> _Description of the task_: Look through the records below for the line holding "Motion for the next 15". Write it out exactly, with each following line through the line holding "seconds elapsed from".

Recorded data
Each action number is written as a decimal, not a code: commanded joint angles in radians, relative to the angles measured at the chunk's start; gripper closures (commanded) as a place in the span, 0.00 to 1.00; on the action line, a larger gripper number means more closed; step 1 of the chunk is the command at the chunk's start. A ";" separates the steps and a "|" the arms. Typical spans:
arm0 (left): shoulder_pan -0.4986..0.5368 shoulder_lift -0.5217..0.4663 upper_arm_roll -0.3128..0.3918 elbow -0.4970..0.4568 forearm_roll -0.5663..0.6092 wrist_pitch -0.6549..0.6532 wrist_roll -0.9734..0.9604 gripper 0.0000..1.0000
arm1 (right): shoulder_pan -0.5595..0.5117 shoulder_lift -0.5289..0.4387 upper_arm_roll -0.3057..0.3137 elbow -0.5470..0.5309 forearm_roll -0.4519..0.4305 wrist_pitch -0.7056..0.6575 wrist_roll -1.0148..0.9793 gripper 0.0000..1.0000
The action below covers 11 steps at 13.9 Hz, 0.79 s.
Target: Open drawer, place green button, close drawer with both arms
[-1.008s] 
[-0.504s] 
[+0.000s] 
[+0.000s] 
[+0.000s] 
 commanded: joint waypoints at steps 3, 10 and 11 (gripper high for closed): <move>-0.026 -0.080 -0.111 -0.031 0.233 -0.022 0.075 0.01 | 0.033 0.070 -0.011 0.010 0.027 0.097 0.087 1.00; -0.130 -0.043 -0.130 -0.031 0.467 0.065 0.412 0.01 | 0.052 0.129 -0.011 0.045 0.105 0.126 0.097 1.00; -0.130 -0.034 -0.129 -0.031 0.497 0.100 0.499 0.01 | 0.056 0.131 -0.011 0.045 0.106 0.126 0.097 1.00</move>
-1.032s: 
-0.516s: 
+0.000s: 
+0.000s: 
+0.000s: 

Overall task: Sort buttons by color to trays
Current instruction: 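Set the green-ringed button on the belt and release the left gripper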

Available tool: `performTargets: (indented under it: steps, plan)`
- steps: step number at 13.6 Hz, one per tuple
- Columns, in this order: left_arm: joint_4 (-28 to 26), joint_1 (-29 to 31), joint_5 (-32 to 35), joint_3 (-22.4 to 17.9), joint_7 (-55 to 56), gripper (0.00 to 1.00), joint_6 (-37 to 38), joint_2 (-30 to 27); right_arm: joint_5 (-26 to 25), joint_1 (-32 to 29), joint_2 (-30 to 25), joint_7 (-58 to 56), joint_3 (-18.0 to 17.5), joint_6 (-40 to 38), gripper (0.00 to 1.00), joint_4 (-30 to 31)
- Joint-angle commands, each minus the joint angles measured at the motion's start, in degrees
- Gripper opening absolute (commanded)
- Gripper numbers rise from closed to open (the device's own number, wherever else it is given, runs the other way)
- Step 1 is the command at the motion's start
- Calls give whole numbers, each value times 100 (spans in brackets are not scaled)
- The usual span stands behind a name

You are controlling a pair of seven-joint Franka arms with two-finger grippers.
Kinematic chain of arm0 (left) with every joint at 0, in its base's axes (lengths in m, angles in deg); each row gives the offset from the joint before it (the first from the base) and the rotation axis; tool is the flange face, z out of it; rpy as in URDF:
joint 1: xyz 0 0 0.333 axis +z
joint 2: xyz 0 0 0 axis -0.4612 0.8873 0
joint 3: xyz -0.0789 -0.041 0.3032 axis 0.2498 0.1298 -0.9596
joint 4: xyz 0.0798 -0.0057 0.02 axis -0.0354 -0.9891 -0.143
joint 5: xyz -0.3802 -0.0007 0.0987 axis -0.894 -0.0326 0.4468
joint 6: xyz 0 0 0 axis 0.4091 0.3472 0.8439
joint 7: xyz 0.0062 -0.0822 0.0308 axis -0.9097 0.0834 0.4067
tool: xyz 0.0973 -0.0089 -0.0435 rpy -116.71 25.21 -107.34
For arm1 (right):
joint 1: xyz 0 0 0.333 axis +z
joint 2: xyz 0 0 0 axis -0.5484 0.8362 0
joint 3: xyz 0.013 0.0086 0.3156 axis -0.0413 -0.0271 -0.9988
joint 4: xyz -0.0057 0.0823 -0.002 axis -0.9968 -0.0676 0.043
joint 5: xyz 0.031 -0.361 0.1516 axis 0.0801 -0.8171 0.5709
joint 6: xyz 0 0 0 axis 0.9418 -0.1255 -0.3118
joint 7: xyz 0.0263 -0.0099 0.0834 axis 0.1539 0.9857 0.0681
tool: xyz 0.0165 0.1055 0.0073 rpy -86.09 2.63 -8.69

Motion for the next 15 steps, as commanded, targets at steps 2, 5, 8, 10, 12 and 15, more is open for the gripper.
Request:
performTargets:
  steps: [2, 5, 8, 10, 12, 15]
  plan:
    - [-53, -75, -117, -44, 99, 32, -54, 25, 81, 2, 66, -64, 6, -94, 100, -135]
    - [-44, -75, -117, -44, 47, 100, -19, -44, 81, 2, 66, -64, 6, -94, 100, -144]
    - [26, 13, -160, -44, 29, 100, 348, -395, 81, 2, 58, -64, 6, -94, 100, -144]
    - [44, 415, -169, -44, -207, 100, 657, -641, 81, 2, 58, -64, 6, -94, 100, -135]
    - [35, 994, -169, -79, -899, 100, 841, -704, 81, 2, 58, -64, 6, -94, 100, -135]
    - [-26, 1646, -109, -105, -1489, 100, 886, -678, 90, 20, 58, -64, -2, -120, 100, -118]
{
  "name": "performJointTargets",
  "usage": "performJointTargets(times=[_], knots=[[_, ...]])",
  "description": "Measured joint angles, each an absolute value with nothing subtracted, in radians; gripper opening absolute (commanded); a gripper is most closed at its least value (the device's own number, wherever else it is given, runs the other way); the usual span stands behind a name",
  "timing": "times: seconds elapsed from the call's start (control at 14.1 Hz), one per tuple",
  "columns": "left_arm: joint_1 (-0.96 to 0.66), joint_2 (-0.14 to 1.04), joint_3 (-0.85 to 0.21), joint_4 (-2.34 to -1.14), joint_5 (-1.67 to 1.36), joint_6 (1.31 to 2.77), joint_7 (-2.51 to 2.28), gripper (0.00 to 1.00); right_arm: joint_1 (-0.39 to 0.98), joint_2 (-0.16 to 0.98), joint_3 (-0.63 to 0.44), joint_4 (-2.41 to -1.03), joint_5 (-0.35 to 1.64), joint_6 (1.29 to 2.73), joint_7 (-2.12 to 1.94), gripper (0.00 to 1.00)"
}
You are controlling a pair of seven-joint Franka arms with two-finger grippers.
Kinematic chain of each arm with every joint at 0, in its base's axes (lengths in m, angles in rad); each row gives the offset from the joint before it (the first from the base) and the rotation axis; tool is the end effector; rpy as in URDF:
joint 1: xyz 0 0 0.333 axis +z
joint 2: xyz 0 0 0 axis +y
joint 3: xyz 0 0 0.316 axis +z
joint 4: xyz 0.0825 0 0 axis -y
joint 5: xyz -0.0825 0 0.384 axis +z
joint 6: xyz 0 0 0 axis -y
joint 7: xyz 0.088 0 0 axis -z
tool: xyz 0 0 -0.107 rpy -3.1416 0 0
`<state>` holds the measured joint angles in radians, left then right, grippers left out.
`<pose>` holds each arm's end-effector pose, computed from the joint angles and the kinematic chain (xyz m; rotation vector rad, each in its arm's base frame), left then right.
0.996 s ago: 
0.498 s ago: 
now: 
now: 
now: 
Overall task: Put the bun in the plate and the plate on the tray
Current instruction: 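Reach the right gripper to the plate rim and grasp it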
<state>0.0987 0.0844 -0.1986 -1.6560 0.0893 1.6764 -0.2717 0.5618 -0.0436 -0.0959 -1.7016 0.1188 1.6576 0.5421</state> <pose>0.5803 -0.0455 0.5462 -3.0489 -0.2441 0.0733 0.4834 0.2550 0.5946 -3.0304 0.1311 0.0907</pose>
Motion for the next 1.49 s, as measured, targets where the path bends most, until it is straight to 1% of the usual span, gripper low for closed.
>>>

> _Expected output_:
Motion for the next 15 steps, as commanded, targets at steps 2, 5, 8, 10, 12 and 15, more is open for the gripper.
Request:
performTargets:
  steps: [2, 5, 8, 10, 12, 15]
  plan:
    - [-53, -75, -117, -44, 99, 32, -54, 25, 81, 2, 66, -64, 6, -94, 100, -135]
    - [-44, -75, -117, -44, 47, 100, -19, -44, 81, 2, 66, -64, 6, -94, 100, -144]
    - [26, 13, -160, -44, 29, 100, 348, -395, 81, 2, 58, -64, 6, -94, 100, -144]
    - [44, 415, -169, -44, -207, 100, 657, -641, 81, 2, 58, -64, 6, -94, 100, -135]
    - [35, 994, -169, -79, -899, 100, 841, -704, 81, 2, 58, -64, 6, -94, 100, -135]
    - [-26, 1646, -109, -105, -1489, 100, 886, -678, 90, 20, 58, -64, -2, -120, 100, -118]
{
  "name": "performJointTargets",
  "usage": "performJointTargets(times=[_], knots=[[_, ...]])",
  "description": "Measured joint angles, each an absolute value with nothing subtracted, in radians; gripper opening absolute (commanded); a gripper is most closed at its least value (the device's own number, wherever else it is given, runs the other way); the usual span stands behind a name",
  "timing": "times: seconds elapsed from the call's start (control at 14.1 Hz), one per tuple",

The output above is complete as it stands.